Le Tour On Tour In Japan
The mighty ASO machine behind the Tour de France came to Japan this past weekend and with them they brought Chris Froome, Rui Costa, Peter Sagan and a host of other big stars to particpate in the first ever Saitama Criterium. PEZ fan Graham David was there amongst the action to capture the atmosphere and excitement as Froome managed to ‘win’ the race in front of 200,000 fans.
Contributed by Graham David
If you wanted to challenge the appetite of your spectators, you`d like not one but two typhoons heading slowly towards you during the run up to your event, bringing cold weather and heavy rain from the night before and all morning. And if you wanted to worry your star performers, you’d arrange for a large, long and rather frightening earthquake at 2am the morning of the race.
But such is the magic of the maillot jaune – and the green and rainbow jerseys – that the crowds came to Saitama Criterium by Le Tour de France regardless of all of that. Local media estimated around 200,000 spectators for the two points races and then the longer 20 lap race – this is a country where Keirin is the competitive cycling culture, but a culture which is distinctly downmarket, and road cycling is rather coming from behind.
Rain nor an earthquake were stopping World Champ Rui Costa from signing on!
Froome is here, with Sky Procycling. Sagan too. And Rui Costa in his newly minted rainbow jersey. It is a strong line up – Froome brings Richie Porte, Geraint Thomas and Peter Kennaugh, and for a period the skytrain appears at the front of the chasing group in the Criterium. Shades of the summer. Elsewhere, Ivan Basso is noted for being a fan of sushi by the race commentators (always a sure way of endearing yourself to a Japanese crowd); Marcel Kittel is a pre-race favourite, while Alejandro Valverde, Christophe Riblon and others are all here too.
Big crowds lined the streets of Saitama for the event.
It’s a crowd with a strong home bias. Yukiya Arashiro and Fumiyuki Beppu bring proper Tour credentials to the race, and are undoubtedly the domestic stars of the show for the crowd. And they are both crowd pleasers – Beppu attacking time after time in the Crit, while Arashiro has strutted his stuff earlier in the points races and at the front of the grid. But other Japanese riders are going to rise to the occasion too, with Shinichi Fukushima flogging his guts out during the main race, and Yasuharu Nakajima winning the second point race.
But it’s the maillot jaune that is the star of the show. Chris Froome is wearing it for the first time in competition since the Champs Elysees in July and Peter Sagan has the green kit on exactly as it was in Paris. The organisers aren`t leaving much to chance – even the motorcycle outriders and their bikes have been brought with them. So, yes, there is an air of authenticity about proceedings.
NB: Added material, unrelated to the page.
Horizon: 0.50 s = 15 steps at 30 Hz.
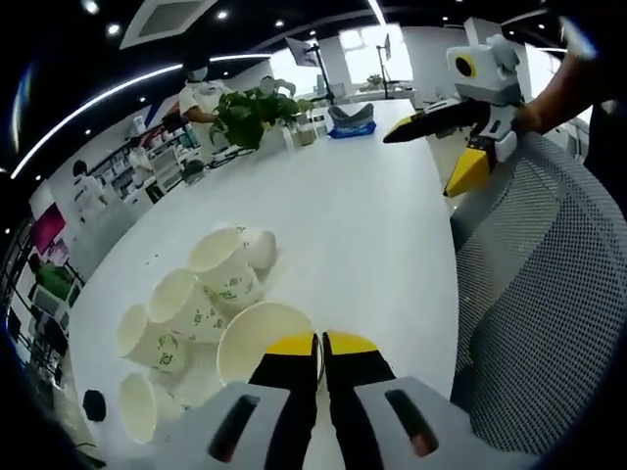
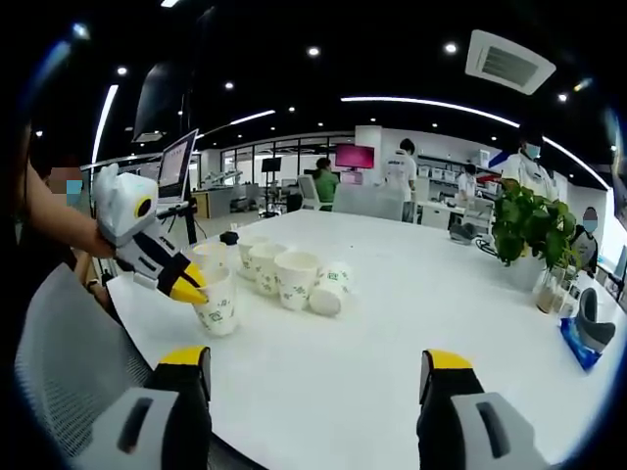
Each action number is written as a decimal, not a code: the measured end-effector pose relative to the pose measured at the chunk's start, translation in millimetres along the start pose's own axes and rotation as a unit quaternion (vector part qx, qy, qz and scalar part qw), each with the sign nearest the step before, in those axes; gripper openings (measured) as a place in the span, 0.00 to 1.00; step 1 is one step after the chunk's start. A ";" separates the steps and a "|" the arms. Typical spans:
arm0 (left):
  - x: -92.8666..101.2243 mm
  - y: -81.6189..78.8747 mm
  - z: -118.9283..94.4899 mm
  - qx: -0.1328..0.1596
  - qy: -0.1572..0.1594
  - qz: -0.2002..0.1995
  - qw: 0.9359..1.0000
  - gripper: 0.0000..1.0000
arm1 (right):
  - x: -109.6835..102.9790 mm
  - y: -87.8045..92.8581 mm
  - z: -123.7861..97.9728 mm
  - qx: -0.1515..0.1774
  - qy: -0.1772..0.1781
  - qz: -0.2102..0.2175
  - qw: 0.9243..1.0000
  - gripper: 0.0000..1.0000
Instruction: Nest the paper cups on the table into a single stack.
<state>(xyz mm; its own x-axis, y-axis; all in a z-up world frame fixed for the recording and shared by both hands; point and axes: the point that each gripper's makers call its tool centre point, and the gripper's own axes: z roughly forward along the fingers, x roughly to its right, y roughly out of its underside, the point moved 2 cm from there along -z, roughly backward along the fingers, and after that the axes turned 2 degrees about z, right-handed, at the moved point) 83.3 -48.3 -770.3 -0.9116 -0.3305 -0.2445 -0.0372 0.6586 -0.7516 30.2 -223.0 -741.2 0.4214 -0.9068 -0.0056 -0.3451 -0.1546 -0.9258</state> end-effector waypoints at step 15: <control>11.0 -1.0 4.0 0.002 0.012 -0.001 1.000 0.00 | -0.8 0.7 0.3 -0.003 -0.003 -0.002 1.000 0.89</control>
<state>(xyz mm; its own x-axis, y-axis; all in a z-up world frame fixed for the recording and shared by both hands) 74.9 -55.3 -774.6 -0.9208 -0.3154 -0.2293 -0.0366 0.6554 -0.7544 29.9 -222.3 -741.9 0.4273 -0.9041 -0.0048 -0.3490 -0.1600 -0.9233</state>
Gradually too the weather improves and although the points races are rain affected, by the time of the main event conditions are a lot drier, albeit on the chilly side. 20 laps of a 2.7km course in-town is the challenge. The commentators are sure that the Japanese roads will be smoother than the rough stuff in France, but worry that in the rain there might be a lot of skidding.
Froome wins, beating Sagan and Costa in a sprint, the three having broken away from the field as the last lap starts. The race format has a series of sprint challenges and breakaways form and teams get together at the front of the chasing group to close down – it is like seeing every possible variation of racing in one short event.
As the awards ceremony takes place, and Bernard Hinault chaperones and cajoles the riders and dignitaries on the stage (if it wasn`t authentic as a Tour event before, it is now) it gets dark and the riders are getting chilly outside. A small boy with an incredibly loud voice (sign of suitable lung power?) is bellowing at Froome for an autograph. Froome responds graciously and the crowd and the riders are clearly not deterred by typhoons and earthquakes.
Froome post race after his victory.
Really though the race is not what today is about. The riders make the right noises about how tough it was, how hard they have raced, how much they are looking forward to resting, and their holiday break. But today is about gauging audience interest and seeing how the event works – is there space in the calendar, how do the riders react, can it be properly run and administered, is Saitama a sensible choice in a crowded calendar? And what about media and sponsors – are they interested enough? The riders have done their bit: the crowd has enjoyed it; but is it enough for the organisers? After all, it will have to make commercial sense too, so how much money is there in the maillot?